Requirement: Your task is to filter the entries and copy every line containing the string "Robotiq".

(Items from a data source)
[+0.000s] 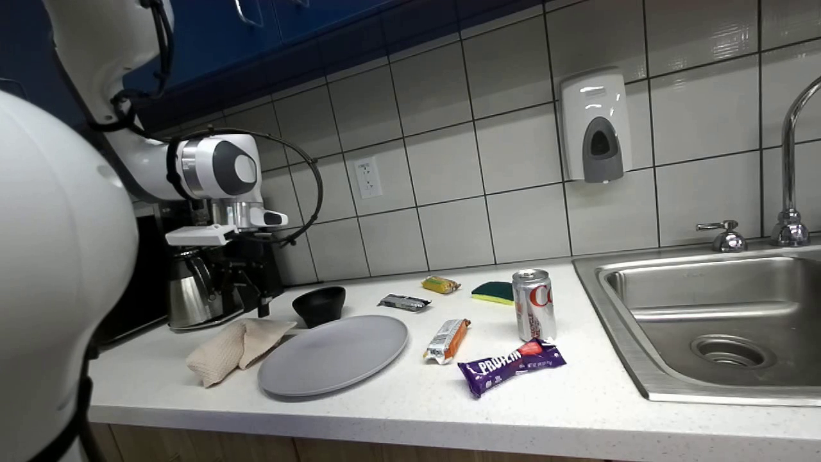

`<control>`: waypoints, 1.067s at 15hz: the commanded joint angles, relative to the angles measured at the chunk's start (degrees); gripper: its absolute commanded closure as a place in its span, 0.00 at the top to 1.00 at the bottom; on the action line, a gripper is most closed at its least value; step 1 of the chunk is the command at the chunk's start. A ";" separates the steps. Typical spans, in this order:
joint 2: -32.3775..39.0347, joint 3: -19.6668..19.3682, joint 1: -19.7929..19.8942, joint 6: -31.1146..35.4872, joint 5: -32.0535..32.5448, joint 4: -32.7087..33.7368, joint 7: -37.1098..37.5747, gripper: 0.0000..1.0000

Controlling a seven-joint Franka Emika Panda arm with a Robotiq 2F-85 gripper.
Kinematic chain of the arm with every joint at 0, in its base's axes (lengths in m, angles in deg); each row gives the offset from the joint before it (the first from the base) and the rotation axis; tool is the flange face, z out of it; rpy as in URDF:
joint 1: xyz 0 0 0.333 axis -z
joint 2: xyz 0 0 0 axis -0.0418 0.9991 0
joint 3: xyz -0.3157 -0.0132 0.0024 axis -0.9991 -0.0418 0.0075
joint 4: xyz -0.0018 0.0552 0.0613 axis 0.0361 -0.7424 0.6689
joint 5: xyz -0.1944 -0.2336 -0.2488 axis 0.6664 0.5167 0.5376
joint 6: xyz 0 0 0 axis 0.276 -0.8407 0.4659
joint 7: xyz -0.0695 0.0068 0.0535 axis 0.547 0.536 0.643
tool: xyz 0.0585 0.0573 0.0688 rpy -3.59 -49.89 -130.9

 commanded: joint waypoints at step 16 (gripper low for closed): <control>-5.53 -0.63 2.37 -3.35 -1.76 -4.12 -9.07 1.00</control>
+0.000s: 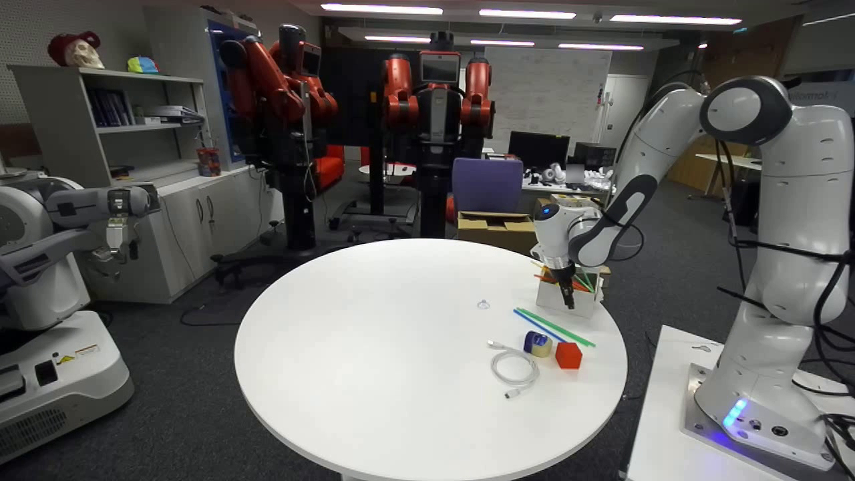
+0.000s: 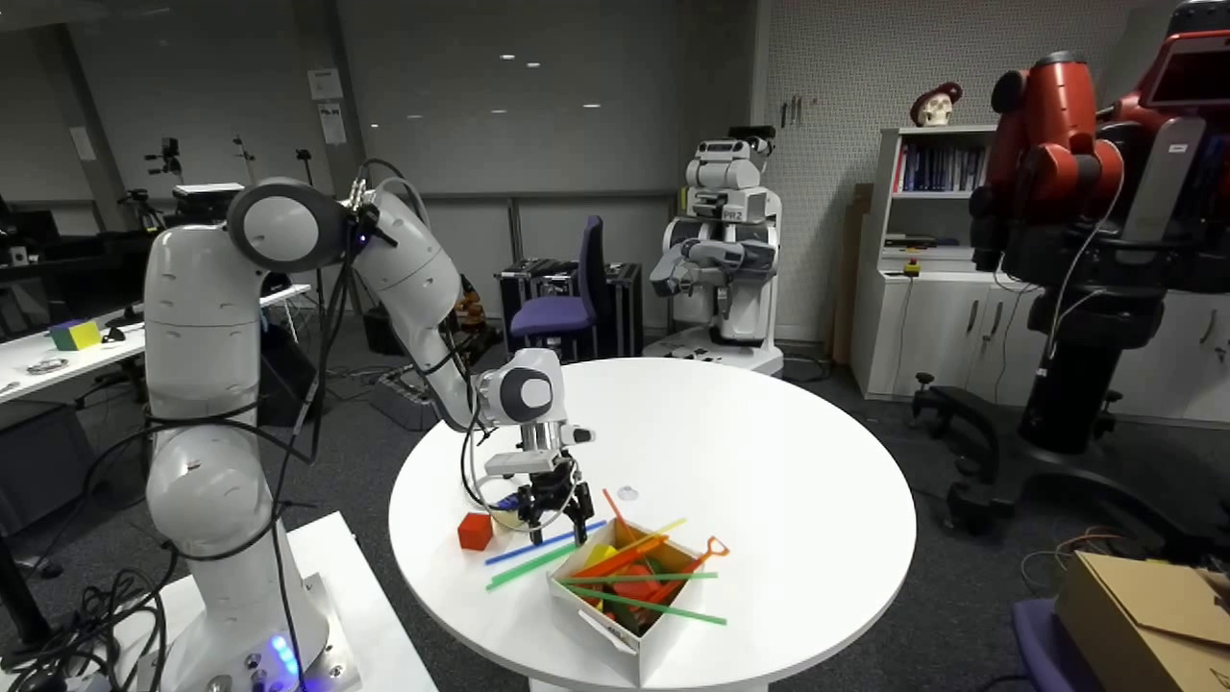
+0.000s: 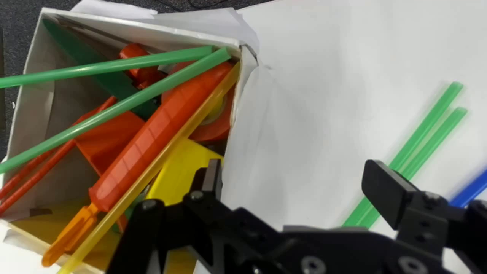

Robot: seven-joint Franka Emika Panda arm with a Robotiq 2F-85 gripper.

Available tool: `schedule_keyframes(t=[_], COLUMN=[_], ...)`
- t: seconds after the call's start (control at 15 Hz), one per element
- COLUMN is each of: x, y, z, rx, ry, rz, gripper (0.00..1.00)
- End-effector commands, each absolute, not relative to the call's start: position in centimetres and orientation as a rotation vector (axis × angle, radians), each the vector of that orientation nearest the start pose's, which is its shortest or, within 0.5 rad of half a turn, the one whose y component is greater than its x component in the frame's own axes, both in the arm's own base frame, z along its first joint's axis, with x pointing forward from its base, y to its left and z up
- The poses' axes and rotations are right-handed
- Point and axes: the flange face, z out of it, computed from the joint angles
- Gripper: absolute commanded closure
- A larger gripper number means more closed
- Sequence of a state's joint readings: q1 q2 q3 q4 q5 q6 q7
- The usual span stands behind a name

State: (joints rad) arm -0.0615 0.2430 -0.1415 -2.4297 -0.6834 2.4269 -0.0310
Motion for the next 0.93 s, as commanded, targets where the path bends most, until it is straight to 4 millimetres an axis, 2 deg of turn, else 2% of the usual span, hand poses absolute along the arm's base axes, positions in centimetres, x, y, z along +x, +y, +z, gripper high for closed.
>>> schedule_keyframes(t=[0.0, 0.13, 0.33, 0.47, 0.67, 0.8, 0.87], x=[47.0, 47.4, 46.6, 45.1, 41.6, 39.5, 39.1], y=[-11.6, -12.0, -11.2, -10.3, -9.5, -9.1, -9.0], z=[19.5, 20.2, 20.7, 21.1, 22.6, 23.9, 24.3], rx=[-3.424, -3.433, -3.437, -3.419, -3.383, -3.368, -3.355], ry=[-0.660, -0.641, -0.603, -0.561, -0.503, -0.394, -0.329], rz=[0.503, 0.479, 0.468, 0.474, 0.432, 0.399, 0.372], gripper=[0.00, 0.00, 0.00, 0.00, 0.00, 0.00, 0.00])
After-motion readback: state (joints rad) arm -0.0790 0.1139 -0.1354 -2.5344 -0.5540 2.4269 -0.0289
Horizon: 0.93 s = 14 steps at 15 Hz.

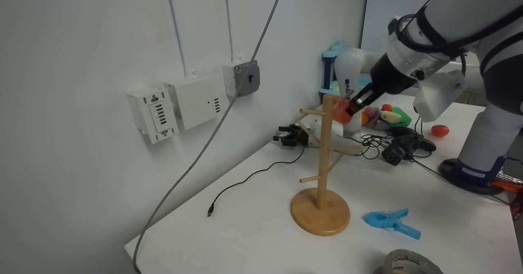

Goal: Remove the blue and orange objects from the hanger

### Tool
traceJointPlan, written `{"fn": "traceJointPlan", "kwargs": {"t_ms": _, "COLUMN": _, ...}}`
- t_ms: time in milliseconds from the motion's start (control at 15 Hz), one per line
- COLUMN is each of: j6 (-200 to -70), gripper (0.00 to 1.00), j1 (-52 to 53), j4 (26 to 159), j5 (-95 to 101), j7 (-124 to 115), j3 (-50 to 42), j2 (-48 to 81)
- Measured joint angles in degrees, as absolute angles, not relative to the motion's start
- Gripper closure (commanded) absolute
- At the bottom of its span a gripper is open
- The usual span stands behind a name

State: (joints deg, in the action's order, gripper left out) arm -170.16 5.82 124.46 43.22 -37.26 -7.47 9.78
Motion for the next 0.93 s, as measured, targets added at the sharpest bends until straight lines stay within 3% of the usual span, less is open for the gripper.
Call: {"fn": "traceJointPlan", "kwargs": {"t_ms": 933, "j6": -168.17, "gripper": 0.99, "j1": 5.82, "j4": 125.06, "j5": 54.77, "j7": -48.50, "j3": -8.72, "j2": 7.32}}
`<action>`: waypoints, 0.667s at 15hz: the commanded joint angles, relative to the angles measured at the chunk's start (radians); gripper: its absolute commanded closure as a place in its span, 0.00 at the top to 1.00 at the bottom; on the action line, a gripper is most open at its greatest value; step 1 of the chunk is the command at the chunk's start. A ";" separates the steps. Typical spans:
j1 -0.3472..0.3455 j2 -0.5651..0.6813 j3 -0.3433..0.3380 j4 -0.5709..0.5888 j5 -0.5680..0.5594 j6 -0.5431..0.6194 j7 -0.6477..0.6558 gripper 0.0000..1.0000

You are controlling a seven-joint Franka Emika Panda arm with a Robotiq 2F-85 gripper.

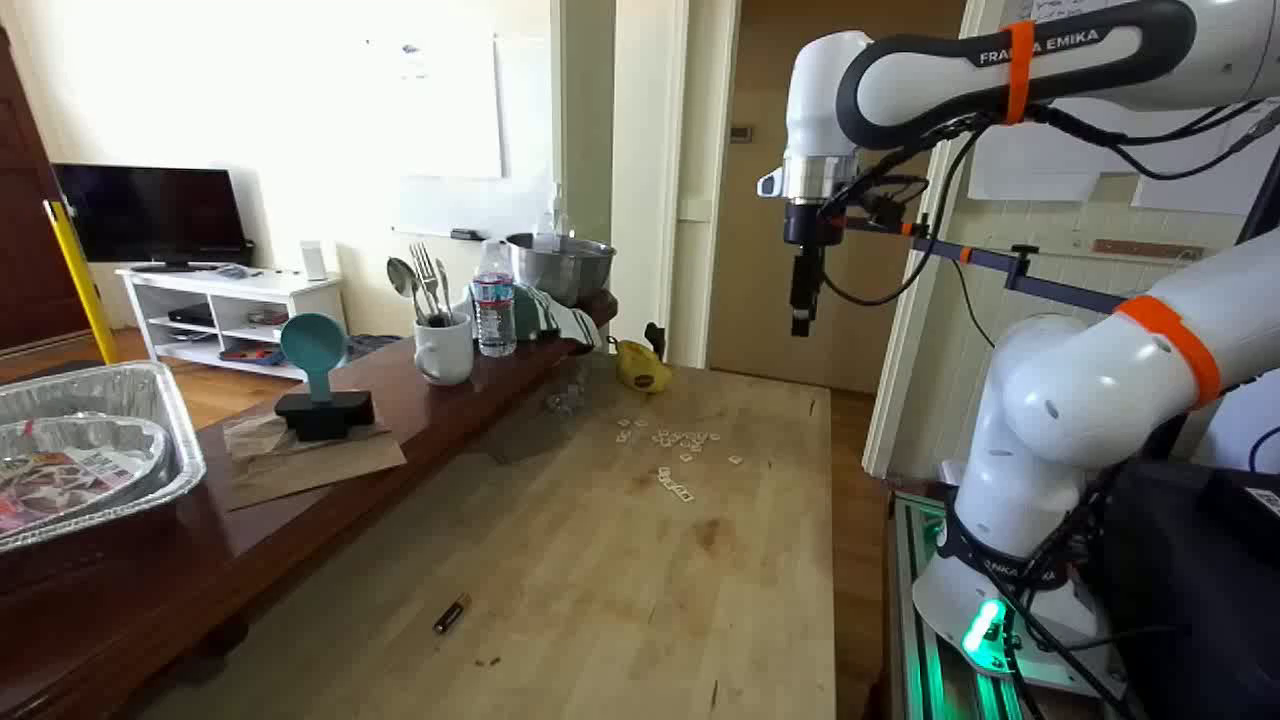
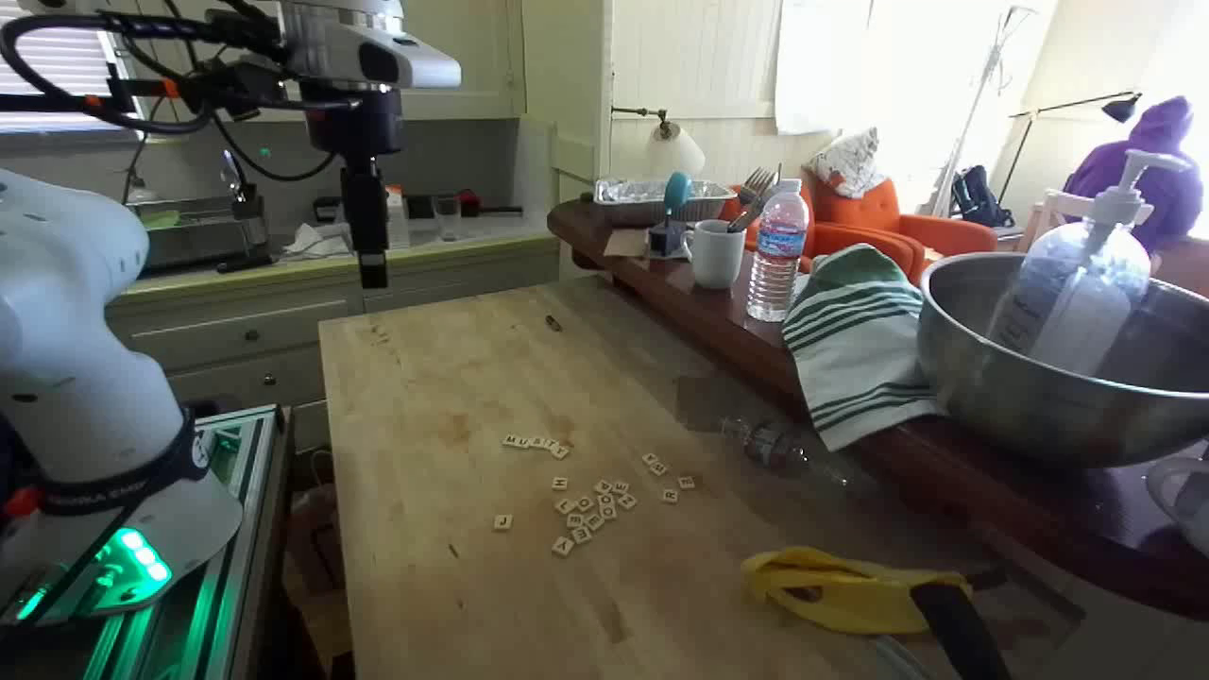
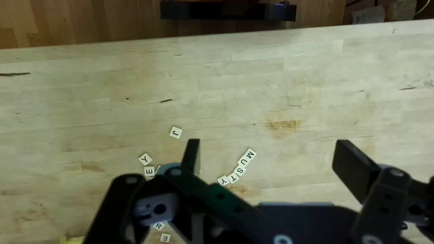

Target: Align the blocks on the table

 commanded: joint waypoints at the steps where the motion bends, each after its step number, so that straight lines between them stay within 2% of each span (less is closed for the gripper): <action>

Answer area:
Controlling a seven-joint Franka Emika Panda arm with a Robotiq 2F-85 gripper.
Robot: seven-joint Franka Emika Panda arm with a Robotiq 2F-85 gripper.
You are controlling a seven-joint Franka Emika Panda arm with a Robotiq 2F-85 gripper.

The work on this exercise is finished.